- [To do]: Output, verbatim and without pictures, the lines from the first line of the listing through the line containing "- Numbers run".
++++
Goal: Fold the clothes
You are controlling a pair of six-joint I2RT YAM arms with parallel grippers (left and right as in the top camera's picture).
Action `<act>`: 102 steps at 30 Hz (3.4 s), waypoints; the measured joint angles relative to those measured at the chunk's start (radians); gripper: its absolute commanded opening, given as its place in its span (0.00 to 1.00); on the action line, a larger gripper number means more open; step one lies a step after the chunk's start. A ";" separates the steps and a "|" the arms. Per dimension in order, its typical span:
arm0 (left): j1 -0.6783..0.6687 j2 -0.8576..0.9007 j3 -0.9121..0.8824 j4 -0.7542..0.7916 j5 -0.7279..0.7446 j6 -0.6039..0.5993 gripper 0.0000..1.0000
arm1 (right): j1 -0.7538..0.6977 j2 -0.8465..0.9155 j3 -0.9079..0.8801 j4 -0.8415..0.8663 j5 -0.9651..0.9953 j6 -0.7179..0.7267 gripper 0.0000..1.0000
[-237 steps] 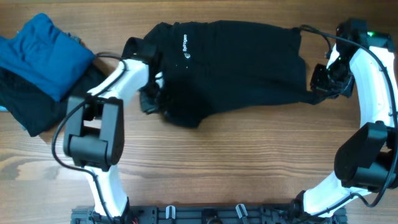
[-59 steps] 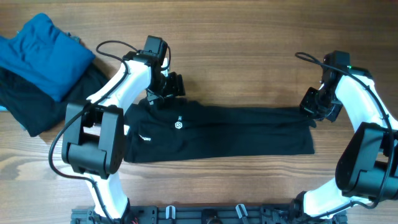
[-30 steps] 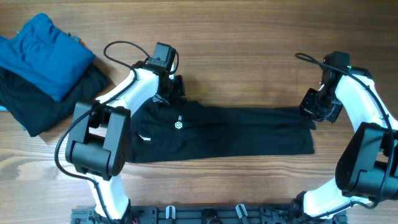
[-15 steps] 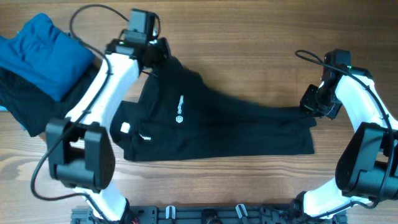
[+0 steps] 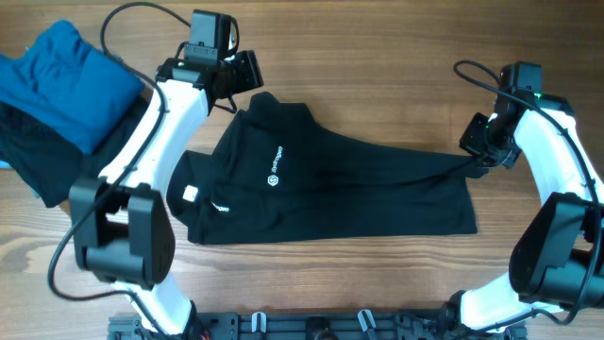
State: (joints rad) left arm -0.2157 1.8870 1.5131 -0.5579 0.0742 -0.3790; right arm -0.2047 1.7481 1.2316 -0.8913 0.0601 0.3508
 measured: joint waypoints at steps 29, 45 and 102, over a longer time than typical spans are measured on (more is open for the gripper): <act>0.006 0.033 0.043 -0.040 0.055 0.000 0.04 | 0.000 0.000 0.002 0.087 -0.001 -0.015 0.16; 0.072 -0.098 0.048 -0.377 0.058 0.000 0.04 | 0.000 0.000 0.002 0.236 -0.106 -0.102 0.44; 0.071 -0.144 -0.208 -0.900 0.123 0.061 0.11 | -0.030 -0.021 0.013 -0.355 0.018 -0.124 0.23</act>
State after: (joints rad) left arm -0.1448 1.7432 1.3056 -1.4574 0.1974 -0.3183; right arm -0.2348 1.7275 1.2446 -1.2461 0.0776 0.2264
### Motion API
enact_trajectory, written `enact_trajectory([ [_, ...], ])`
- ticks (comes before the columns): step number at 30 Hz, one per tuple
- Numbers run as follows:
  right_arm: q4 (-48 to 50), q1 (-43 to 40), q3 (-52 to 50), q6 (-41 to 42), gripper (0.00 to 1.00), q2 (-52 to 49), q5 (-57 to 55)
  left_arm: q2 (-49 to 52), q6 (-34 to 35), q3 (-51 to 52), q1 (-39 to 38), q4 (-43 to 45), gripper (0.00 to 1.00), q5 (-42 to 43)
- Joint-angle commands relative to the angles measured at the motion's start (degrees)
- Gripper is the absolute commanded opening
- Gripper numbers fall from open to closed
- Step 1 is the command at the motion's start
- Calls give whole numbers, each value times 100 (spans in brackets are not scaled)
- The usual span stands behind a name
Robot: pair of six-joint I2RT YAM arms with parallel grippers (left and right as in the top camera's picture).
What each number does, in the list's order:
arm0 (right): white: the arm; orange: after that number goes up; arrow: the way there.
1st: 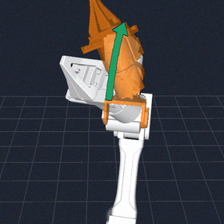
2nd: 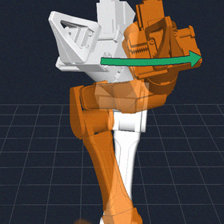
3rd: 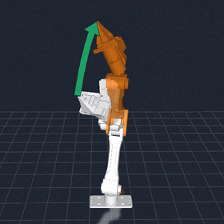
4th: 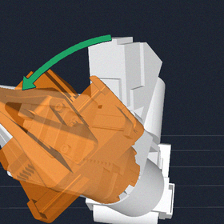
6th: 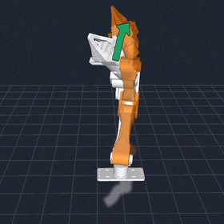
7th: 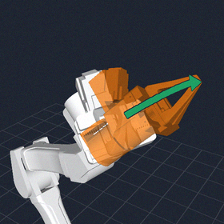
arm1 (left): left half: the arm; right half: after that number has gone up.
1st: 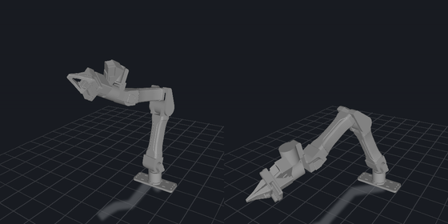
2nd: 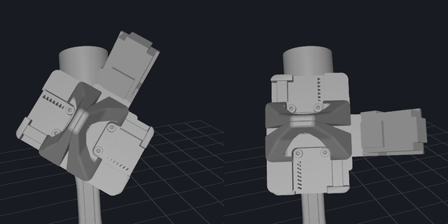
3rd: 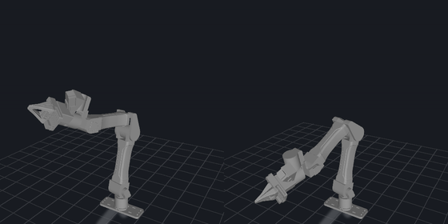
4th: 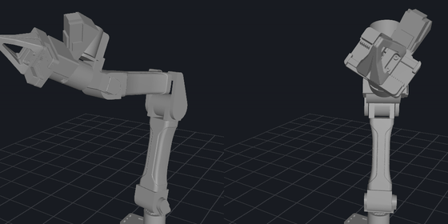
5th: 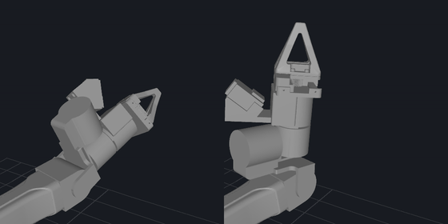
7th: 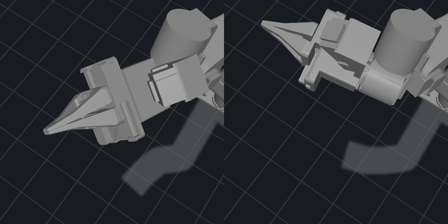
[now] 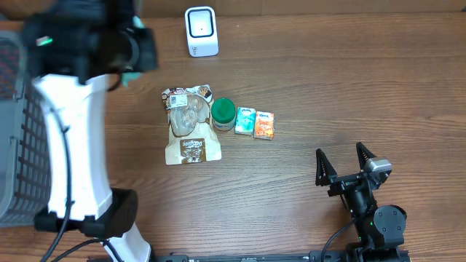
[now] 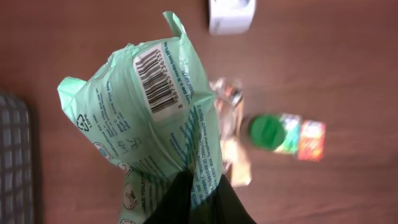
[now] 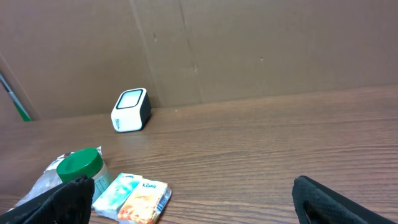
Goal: Scan the item barcode
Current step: 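Carry the wipes pack left of the mushroom bag and release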
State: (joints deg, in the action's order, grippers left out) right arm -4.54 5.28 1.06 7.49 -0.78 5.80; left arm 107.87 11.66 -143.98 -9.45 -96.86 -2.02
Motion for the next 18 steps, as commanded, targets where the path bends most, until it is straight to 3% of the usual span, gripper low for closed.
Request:
enact_trajectory([
  [1, 28, -11, -59, 22, 100, 61, 28, 24, 549, 761, -245, 7, 4, -1003],
  [10, 28, -11, -59, 22, 100, 61, 28, 24, 831, 2363, -369, 192, 4, -1517],
  [18, 28, -11, -59, 22, 100, 61, 28, 24, 1060, 3936, -365, 1132, 4, -1659],
])
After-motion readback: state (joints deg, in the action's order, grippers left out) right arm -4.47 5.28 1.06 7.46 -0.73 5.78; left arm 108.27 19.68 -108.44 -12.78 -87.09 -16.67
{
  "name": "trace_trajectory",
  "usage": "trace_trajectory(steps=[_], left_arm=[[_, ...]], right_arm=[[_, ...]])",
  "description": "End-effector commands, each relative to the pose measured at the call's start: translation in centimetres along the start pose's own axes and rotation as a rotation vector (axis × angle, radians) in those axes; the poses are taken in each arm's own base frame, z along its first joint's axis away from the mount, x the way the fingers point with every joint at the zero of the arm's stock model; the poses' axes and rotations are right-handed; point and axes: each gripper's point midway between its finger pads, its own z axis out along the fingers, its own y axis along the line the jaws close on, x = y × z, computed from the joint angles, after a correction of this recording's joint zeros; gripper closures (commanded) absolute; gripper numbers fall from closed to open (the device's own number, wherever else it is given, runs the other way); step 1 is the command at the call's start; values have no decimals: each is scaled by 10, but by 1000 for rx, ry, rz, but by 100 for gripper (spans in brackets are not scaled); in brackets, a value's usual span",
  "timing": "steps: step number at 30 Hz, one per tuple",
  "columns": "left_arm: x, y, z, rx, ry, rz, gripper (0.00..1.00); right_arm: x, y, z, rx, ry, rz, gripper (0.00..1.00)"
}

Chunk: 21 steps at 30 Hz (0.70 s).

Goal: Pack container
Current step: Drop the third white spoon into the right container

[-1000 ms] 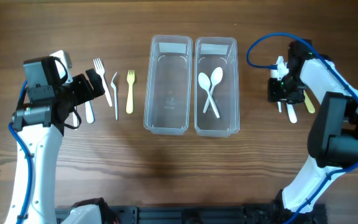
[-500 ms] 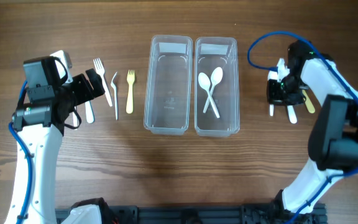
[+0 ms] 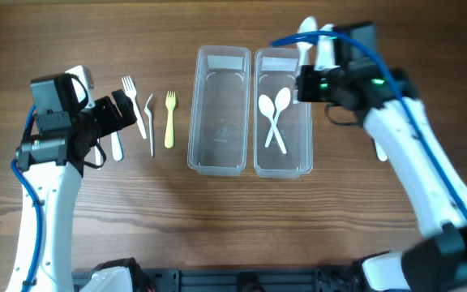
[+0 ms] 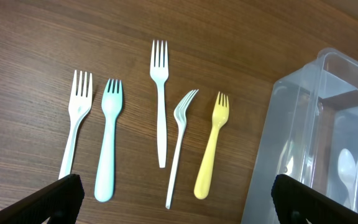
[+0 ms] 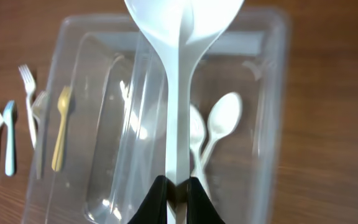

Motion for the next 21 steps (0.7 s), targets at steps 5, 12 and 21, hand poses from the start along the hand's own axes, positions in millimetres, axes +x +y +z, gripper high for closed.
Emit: trace_trajectory(steps=[5,12,21], left_arm=[[-9,0,-4,-4,-23,19,0],[-9,0,-4,-4,-23,19,0],[-9,0,-4,-4,-23,19,0]], right_arm=[[73,-8,98,62,291,86,93],[22,0,54,10,140,-101,38],[-64,-130,-68,361,-207,-38,19]])
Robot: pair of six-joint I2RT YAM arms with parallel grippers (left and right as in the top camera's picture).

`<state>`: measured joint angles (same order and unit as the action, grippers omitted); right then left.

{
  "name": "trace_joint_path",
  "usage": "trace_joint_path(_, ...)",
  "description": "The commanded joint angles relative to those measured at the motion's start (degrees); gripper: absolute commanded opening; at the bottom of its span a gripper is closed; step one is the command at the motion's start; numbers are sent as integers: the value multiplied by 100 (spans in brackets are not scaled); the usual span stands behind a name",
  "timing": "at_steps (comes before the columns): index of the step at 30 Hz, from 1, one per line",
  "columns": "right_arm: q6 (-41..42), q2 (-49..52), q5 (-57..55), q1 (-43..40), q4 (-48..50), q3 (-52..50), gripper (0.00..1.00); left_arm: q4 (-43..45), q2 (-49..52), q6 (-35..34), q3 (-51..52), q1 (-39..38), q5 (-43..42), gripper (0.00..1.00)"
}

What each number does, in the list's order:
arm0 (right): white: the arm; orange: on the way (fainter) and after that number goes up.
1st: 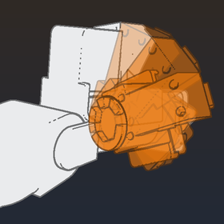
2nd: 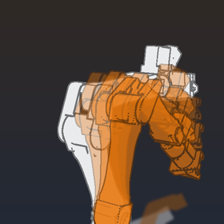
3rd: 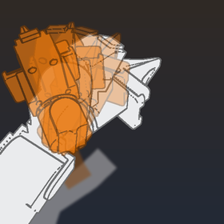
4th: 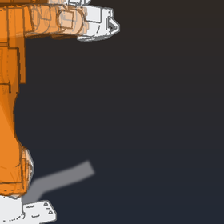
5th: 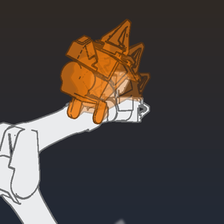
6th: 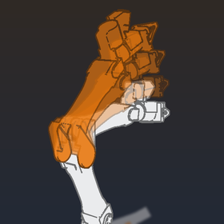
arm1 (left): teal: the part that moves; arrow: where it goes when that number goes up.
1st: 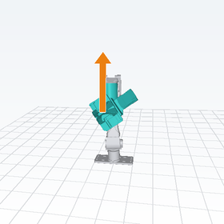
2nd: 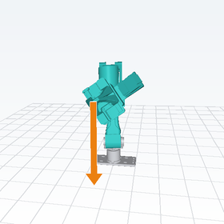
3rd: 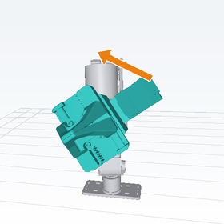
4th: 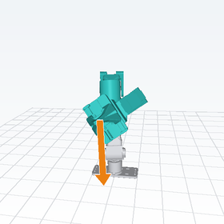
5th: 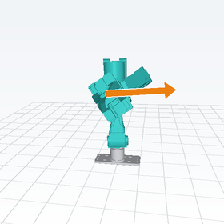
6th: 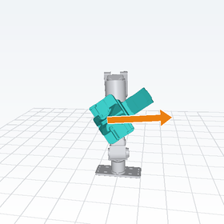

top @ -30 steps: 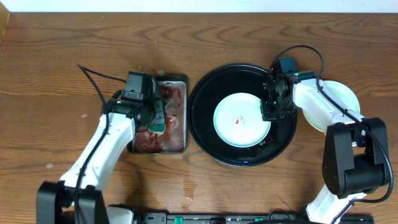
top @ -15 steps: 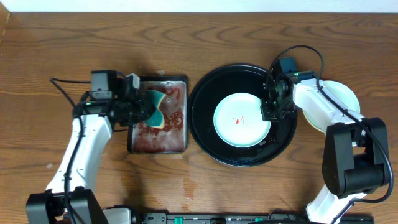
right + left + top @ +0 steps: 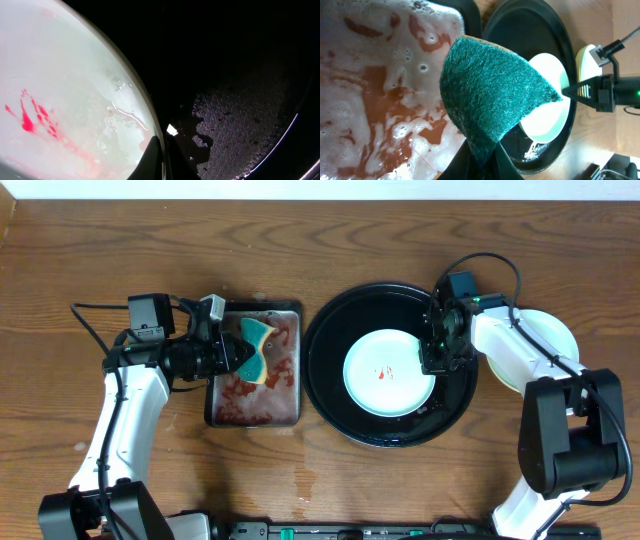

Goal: Clean dirty plates on tray and stack at the side
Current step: 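Lift the sponge out of the soapy tray with the left gripper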

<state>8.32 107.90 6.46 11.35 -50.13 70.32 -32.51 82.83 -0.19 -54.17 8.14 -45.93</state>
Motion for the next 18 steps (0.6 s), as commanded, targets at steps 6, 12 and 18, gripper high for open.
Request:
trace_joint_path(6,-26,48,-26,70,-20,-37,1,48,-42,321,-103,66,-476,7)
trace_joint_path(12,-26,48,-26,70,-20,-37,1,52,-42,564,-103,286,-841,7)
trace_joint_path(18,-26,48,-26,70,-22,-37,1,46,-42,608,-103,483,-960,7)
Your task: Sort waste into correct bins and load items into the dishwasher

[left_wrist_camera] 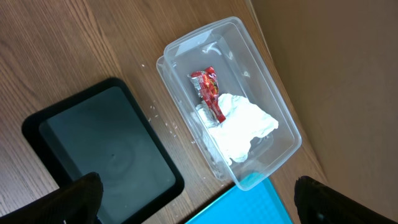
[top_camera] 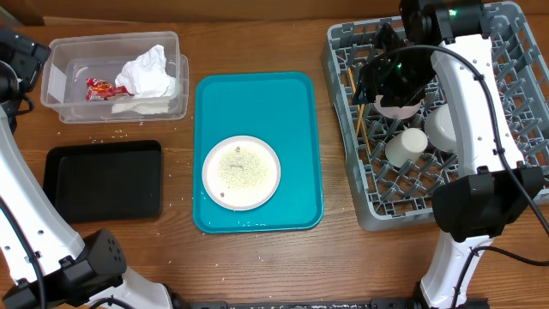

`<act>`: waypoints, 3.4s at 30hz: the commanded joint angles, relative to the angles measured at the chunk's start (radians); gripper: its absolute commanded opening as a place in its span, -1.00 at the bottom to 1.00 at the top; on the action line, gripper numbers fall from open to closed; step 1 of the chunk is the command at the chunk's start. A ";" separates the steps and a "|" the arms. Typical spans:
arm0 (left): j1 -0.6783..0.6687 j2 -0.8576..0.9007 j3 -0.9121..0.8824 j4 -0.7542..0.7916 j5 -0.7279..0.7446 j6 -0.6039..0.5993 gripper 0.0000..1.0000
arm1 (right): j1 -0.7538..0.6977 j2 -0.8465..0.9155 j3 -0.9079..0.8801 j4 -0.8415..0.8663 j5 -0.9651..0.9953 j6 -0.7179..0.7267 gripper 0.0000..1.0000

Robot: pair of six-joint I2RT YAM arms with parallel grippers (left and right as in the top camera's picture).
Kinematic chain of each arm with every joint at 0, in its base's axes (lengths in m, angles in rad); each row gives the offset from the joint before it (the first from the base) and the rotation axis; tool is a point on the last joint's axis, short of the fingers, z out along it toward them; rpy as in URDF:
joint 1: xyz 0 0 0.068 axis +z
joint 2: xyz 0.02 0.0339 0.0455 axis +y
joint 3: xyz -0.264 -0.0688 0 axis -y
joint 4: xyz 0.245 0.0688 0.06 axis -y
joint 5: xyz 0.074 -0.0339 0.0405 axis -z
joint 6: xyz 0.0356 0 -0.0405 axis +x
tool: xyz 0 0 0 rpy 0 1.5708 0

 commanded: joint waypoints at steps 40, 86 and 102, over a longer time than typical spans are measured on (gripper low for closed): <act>-0.007 0.007 0.001 0.001 -0.012 0.015 1.00 | 0.001 -0.042 0.028 0.002 -0.025 0.006 0.25; -0.007 0.007 0.001 0.001 -0.012 0.015 1.00 | 0.308 -0.042 0.027 0.214 0.208 0.360 1.00; -0.007 0.007 0.001 0.001 -0.012 0.015 1.00 | 0.193 -0.042 0.027 0.235 0.221 0.360 1.00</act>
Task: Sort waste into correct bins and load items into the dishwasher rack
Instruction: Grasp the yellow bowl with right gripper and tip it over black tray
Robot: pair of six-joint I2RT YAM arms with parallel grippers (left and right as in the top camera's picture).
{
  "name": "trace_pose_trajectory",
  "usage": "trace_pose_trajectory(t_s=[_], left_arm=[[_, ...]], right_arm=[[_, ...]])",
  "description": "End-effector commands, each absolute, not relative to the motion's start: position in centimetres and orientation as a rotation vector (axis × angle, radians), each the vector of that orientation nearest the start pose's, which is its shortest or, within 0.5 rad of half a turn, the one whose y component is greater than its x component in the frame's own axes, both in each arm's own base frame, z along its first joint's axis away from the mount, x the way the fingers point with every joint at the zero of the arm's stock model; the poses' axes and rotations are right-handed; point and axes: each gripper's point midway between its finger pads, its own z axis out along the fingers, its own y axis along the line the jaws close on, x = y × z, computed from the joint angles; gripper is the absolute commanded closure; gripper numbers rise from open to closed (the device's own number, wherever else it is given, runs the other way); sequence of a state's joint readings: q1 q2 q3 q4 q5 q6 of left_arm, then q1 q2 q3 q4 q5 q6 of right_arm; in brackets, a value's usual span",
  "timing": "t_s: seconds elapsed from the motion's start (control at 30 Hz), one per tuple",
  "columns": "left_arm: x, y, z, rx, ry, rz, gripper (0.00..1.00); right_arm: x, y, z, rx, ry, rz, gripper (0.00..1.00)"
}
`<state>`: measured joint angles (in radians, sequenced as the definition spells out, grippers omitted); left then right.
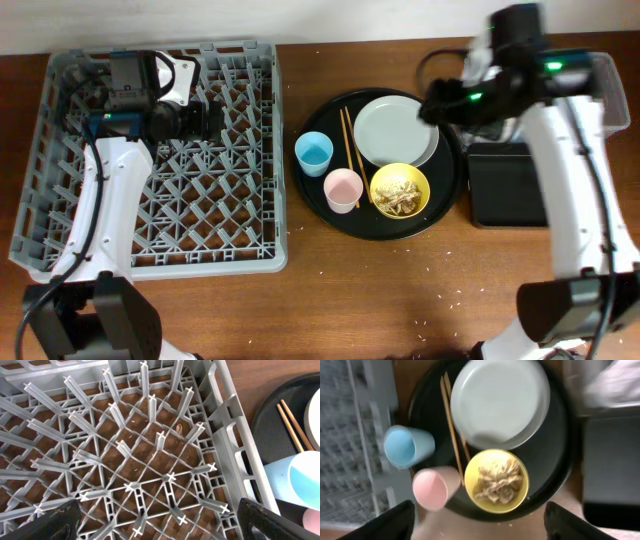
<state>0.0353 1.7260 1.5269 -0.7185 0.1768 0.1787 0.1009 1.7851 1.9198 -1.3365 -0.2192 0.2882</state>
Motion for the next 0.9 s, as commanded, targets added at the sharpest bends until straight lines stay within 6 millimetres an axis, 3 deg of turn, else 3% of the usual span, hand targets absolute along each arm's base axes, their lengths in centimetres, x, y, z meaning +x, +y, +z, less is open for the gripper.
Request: trace_pose_trajectory(t_s=[0.0,0.2,0.33,0.57,0.87], left_arm=[[46.2,-1.4,20.8,0.246,2.423,-0.138,0.01],[46.2,-1.4,20.8,0.246,2.423,-0.138,0.01],[46.2,-1.4,20.8,0.246,2.423,-0.138,0.01],[46.2,-1.4,20.8,0.246,2.423,-0.138,0.01],[46.2,-1.4,20.8,0.246,2.423,-0.138,0.01]], right_arm=[[38.7,9.9,19.4,0.267,2.891,0.265,0.28],[38.2,13.9,10.8,0.381,2.922,0.25,0.33],[36.9,14.7,6.5,0.436,2.934,0.264,0.37],[36.8,14.8,3.1,0.46,2.962,0.249,0.45],[36.9,15.0,2.9,0.458,2.964,0.269,0.81]])
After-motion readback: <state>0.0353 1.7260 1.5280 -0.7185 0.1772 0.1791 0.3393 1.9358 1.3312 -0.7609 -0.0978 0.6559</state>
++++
- [Result for this task]:
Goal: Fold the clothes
You are controlling a pair of six-joint I2RT YAM arms with parallel grippers (left and right as in the top camera's picture).
Action `<act>`: 102 steps at 30 Hz (3.4 s), waypoints; the measured joint angles relative to those measured at the chunk's start (radians); gripper: its absolute commanded opening, given as its place in its span (0.00 to 1.00); on the action line, a larger gripper number means more open; step one lies a step after the chunk's start. A ";" separates the steps and a "|" the arms. Per dimension in order, its typical span:
arm0 (left): j1 -0.6783..0.6687 j2 -0.8576..0.9007 j3 -0.9121..0.8824 j4 -0.7542..0.7916 j5 -0.7279..0.7446 j6 -0.6039..0.5993 gripper 0.0000..1.0000
arm1 (right): j1 -0.7538..0.6977 j2 -0.8465..0.9155 j3 -0.9079..0.8801 j4 -0.8415..0.8663 j5 -0.9651..0.9953 j6 -0.7179..0.7267 gripper 0.0000..1.0000
[-237 steps] 
[-59 steps] 
[-30 steps] 
[-15 steps] 
[+0 steps] 
State: (joints rad) left arm -0.2157 1.8870 1.5131 -0.5579 0.0742 -0.3790; right arm -0.2047 1.7481 1.2316 -0.8913 0.0601 0.3508
 measured: joint waypoints at steps 29, 45 and 102, over a longer time than typical spans are measured on (more is open for the gripper): <act>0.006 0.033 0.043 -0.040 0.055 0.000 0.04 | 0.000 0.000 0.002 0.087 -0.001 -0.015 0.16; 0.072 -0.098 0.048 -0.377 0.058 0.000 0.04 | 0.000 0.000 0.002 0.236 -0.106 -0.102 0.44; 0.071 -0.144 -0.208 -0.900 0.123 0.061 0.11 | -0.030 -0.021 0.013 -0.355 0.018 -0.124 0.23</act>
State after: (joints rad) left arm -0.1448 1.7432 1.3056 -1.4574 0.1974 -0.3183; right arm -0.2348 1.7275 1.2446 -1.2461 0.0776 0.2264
### Motion API
enact_trajectory, written `enact_trajectory([ [_, ...], ])`
- ticks (comes before the columns): step number at 30 Hz, one per tuple
- Numbers run as follows:

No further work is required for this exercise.